• **Work request**: Apart from the pictures, write out the records that follow exactly.
Start of Exercise input
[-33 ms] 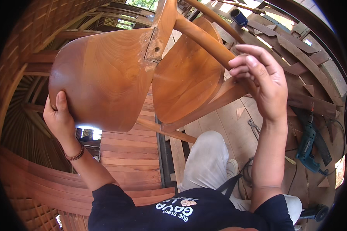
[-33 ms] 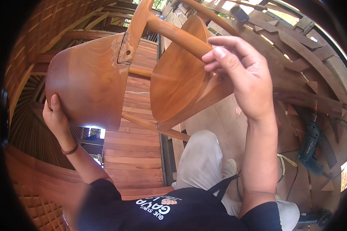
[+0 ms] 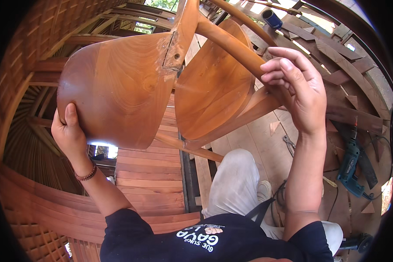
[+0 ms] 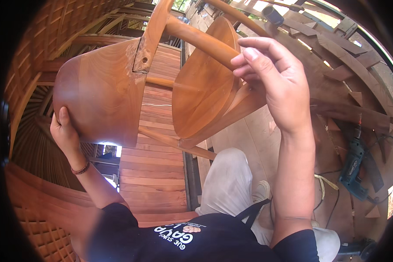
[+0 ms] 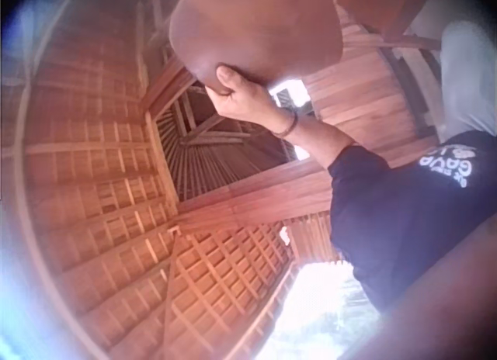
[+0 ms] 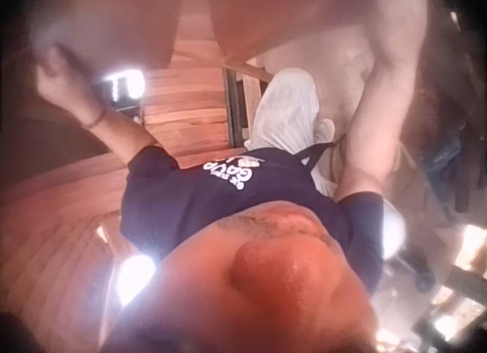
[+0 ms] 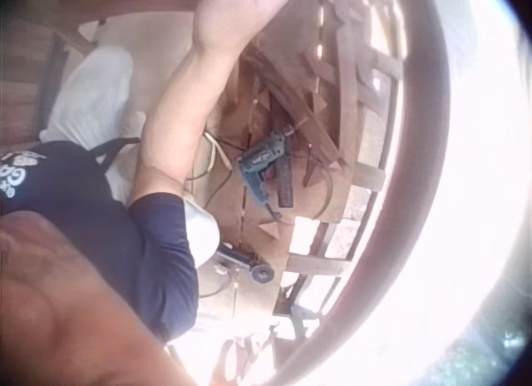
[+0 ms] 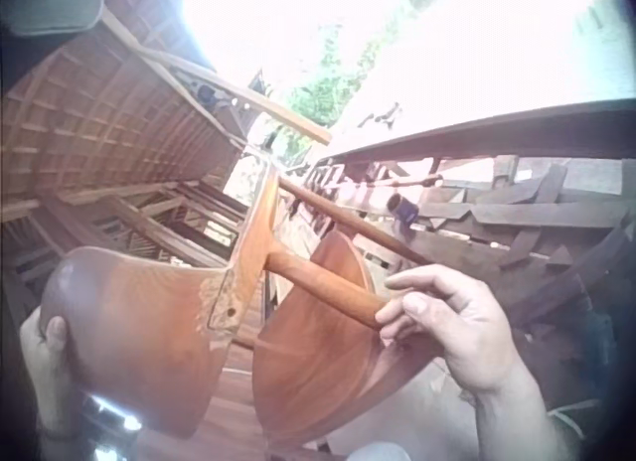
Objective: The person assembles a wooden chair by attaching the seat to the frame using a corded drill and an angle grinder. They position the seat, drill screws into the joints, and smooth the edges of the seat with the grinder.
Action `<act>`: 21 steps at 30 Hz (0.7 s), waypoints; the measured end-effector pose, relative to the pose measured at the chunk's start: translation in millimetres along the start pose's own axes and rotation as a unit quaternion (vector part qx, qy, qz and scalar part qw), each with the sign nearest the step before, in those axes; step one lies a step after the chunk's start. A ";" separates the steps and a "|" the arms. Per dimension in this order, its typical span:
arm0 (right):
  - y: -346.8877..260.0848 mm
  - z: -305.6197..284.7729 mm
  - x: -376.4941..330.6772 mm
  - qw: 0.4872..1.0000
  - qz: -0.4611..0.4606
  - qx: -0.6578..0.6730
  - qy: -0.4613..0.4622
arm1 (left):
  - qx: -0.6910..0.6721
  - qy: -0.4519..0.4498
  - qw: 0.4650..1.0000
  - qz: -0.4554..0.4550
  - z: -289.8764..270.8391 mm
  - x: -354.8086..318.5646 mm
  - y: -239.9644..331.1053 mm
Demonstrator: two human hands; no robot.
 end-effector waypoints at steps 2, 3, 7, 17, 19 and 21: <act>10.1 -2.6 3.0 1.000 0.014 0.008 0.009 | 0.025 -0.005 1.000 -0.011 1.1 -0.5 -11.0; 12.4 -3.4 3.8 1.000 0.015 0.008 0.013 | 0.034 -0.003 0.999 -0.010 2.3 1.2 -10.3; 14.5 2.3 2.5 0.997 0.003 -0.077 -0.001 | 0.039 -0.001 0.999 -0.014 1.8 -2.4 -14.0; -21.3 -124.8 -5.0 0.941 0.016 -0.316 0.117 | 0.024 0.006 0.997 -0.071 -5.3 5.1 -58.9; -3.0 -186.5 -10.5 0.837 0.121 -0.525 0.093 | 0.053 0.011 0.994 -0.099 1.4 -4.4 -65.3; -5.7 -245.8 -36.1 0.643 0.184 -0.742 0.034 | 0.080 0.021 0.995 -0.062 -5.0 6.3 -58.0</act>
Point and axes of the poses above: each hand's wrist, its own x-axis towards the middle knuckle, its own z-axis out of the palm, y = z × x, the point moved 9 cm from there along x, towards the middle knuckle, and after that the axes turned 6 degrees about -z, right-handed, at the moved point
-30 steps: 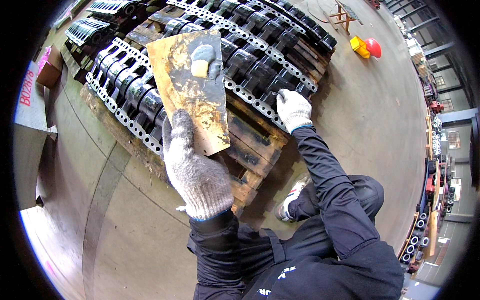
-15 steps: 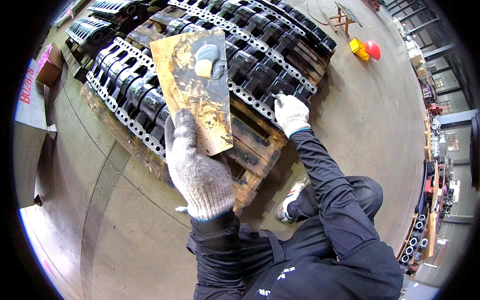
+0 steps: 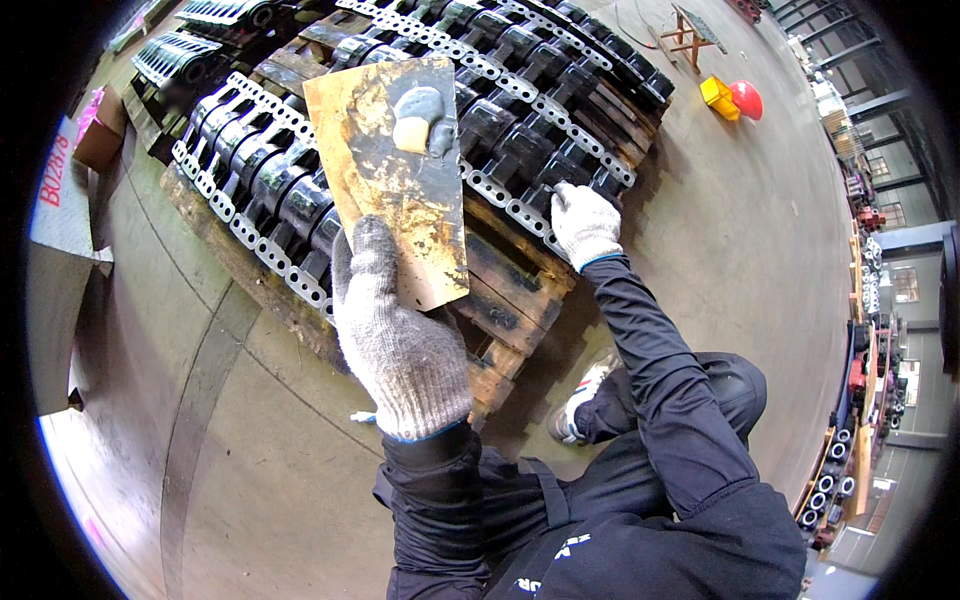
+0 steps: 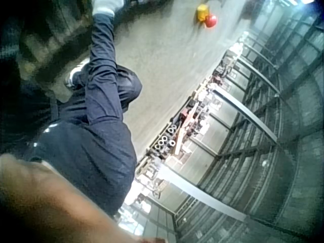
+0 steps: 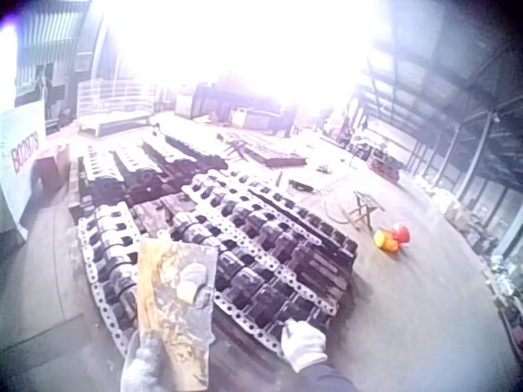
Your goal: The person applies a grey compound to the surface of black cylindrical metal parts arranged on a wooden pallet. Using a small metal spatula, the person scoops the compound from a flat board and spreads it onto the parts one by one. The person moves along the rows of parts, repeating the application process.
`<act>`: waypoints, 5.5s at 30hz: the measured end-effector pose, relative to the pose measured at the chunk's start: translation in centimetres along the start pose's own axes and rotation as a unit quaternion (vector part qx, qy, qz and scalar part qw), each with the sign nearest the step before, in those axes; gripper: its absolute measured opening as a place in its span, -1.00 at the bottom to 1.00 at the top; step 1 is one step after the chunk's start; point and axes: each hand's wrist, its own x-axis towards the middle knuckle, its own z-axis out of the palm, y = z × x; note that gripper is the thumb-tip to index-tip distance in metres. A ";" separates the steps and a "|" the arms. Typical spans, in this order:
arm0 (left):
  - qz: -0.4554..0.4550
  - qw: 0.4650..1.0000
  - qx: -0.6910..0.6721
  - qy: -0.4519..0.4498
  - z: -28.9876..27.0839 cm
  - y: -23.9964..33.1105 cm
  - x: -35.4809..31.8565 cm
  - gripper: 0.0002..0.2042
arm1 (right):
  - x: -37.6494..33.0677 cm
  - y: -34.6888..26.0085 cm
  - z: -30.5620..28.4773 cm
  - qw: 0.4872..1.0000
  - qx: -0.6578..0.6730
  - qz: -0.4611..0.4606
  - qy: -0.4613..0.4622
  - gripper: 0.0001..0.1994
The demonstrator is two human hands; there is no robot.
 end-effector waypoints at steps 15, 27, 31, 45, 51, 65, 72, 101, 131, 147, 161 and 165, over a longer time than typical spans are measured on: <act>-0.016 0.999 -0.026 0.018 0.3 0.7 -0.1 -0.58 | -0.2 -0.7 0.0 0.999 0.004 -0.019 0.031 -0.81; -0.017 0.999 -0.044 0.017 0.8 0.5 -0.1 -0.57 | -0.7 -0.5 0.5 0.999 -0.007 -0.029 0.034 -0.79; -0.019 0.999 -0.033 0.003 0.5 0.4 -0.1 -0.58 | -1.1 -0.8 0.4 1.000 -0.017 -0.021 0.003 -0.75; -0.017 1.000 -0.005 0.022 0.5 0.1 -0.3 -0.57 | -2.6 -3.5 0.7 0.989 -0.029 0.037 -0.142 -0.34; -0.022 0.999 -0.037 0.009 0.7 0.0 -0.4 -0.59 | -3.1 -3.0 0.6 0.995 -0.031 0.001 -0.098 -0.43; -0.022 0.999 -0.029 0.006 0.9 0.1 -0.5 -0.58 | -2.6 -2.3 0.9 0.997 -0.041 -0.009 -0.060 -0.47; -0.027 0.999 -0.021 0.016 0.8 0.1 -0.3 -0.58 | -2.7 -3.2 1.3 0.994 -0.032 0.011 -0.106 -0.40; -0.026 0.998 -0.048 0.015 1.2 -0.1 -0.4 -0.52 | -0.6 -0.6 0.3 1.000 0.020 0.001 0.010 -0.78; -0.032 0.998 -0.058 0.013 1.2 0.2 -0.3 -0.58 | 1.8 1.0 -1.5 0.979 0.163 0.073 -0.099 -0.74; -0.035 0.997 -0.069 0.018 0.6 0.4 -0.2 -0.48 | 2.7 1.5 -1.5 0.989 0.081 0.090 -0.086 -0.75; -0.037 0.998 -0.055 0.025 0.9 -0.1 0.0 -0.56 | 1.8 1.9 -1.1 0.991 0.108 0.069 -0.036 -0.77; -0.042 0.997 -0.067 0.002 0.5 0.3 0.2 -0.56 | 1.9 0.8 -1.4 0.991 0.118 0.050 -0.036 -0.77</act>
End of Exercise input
• **Task answer**:
[-33 ms] 
[-33 ms] 
[+0 ms] 
[+0 ms] 
[+0 ms] 
[+0 ms] 
[+0 ms] 
[+0 ms] 
Objective: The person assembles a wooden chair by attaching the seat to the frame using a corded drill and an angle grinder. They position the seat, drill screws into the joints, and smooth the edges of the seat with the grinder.
Action `<act>`: 21 steps at 30 Hz (0.7 s), waypoints; the measured end-effector pose, relative to the pose measured at the chunk's start: translation in millimetres along the start pose's own axes and rotation as a unit quaternion (vector part qx, qy, qz and scalar part qw), each with the sign nearest the step before, in those axes; step one lies a step after the chunk's start. A ";" separates the steps and a "|" the arms. Per dimension in this order, its typical span:
arm0 (right):
  - y: -346.8877..260.0848 mm
  - z: -305.6197..284.7729 mm
  - x: -376.4941..330.6772 mm
  - qw: 0.4872..1.0000
  - qz: -0.4611..0.4606
  - qx: -0.6578..0.6730
  - qy: -0.4613..0.4622
arm1 (left):
  - qx: -0.6910..0.6721
  - qy: -0.4519..0.4498
  - qw: 0.4650..1.0000
  - qz: -0.4554..0.4550
  - z: -289.8764..270.8391 mm
  - x: -354.8086..318.5646 mm
  - y: -239.9644..331.1053 mm
Demonstrator: two human hands; no robot.
 end-effector waypoints at steps 2, 3, 7, 17, 19 and 21: <act>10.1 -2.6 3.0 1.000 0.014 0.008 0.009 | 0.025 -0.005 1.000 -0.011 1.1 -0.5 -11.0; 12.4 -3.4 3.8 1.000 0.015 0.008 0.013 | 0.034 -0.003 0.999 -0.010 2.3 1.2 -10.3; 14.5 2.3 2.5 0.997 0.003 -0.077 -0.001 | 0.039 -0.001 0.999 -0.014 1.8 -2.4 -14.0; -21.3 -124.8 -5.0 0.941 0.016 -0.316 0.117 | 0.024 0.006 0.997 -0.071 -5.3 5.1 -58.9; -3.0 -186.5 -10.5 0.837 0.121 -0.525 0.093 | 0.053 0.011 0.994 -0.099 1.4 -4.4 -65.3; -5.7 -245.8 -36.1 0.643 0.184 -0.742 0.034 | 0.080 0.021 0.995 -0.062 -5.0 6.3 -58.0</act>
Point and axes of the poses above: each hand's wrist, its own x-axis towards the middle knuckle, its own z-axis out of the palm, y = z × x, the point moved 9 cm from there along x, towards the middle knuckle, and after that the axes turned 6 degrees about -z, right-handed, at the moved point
-30 steps: 
-15 steps: 
+0 steps: 
+0 steps: 
+0 steps: 
Your goal: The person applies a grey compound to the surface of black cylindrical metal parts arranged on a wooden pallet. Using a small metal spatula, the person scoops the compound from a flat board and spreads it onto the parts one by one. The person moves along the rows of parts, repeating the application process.
`<act>`: waypoints, 5.5s at 30hz: the measured end-effector pose, relative to the pose measured at the chunk's start: translation in centimetres along the start pose's own axes and rotation as a unit quaternion (vector part qx, qy, qz and scalar part qw), each with the sign nearest the step before, in those axes; gripper: its absolute measured opening as a place in its span, -1.00 at the bottom to 1.00 at the top; step 1 is one step after the chunk's start; point and axes: each hand's wrist, its own x-axis towards the middle knuckle, its own z-axis out of the palm, y = z × x; note that gripper is the thumb-tip to index-tip distance in metres. A ";" separates the steps and a "|" the arms. Typical spans, in this order:
arm0 (left):
  - qz: -0.4554..0.4550
  - qw: 0.4650..1.0000
  - qx: -0.6910..0.6721
  - qy: -0.4519..0.4498
  - z: -28.9876..27.0839 cm
  - y: -23.9964..33.1105 cm
  - x: -35.4809..31.8565 cm
  - gripper: 0.0002..0.2042
arm1 (right):
  - x: -37.6494..33.0677 cm
  - y: -34.6888..26.0085 cm
  - z: -30.5620..28.4773 cm
  - qw: 0.4872..1.0000
  - qx: -0.6578..0.6730
  - qz: -0.4611..0.4606
  - qy: -0.4613..0.4622
  - gripper: 0.0001..0.1994
The demonstrator is two human hands; there is no robot.
 end-effector waypoints at steps 15, 27, 31, 45, 51, 65, 72, 101, 131, 147, 161 and 165, over a longer time than typical spans are measured on: <act>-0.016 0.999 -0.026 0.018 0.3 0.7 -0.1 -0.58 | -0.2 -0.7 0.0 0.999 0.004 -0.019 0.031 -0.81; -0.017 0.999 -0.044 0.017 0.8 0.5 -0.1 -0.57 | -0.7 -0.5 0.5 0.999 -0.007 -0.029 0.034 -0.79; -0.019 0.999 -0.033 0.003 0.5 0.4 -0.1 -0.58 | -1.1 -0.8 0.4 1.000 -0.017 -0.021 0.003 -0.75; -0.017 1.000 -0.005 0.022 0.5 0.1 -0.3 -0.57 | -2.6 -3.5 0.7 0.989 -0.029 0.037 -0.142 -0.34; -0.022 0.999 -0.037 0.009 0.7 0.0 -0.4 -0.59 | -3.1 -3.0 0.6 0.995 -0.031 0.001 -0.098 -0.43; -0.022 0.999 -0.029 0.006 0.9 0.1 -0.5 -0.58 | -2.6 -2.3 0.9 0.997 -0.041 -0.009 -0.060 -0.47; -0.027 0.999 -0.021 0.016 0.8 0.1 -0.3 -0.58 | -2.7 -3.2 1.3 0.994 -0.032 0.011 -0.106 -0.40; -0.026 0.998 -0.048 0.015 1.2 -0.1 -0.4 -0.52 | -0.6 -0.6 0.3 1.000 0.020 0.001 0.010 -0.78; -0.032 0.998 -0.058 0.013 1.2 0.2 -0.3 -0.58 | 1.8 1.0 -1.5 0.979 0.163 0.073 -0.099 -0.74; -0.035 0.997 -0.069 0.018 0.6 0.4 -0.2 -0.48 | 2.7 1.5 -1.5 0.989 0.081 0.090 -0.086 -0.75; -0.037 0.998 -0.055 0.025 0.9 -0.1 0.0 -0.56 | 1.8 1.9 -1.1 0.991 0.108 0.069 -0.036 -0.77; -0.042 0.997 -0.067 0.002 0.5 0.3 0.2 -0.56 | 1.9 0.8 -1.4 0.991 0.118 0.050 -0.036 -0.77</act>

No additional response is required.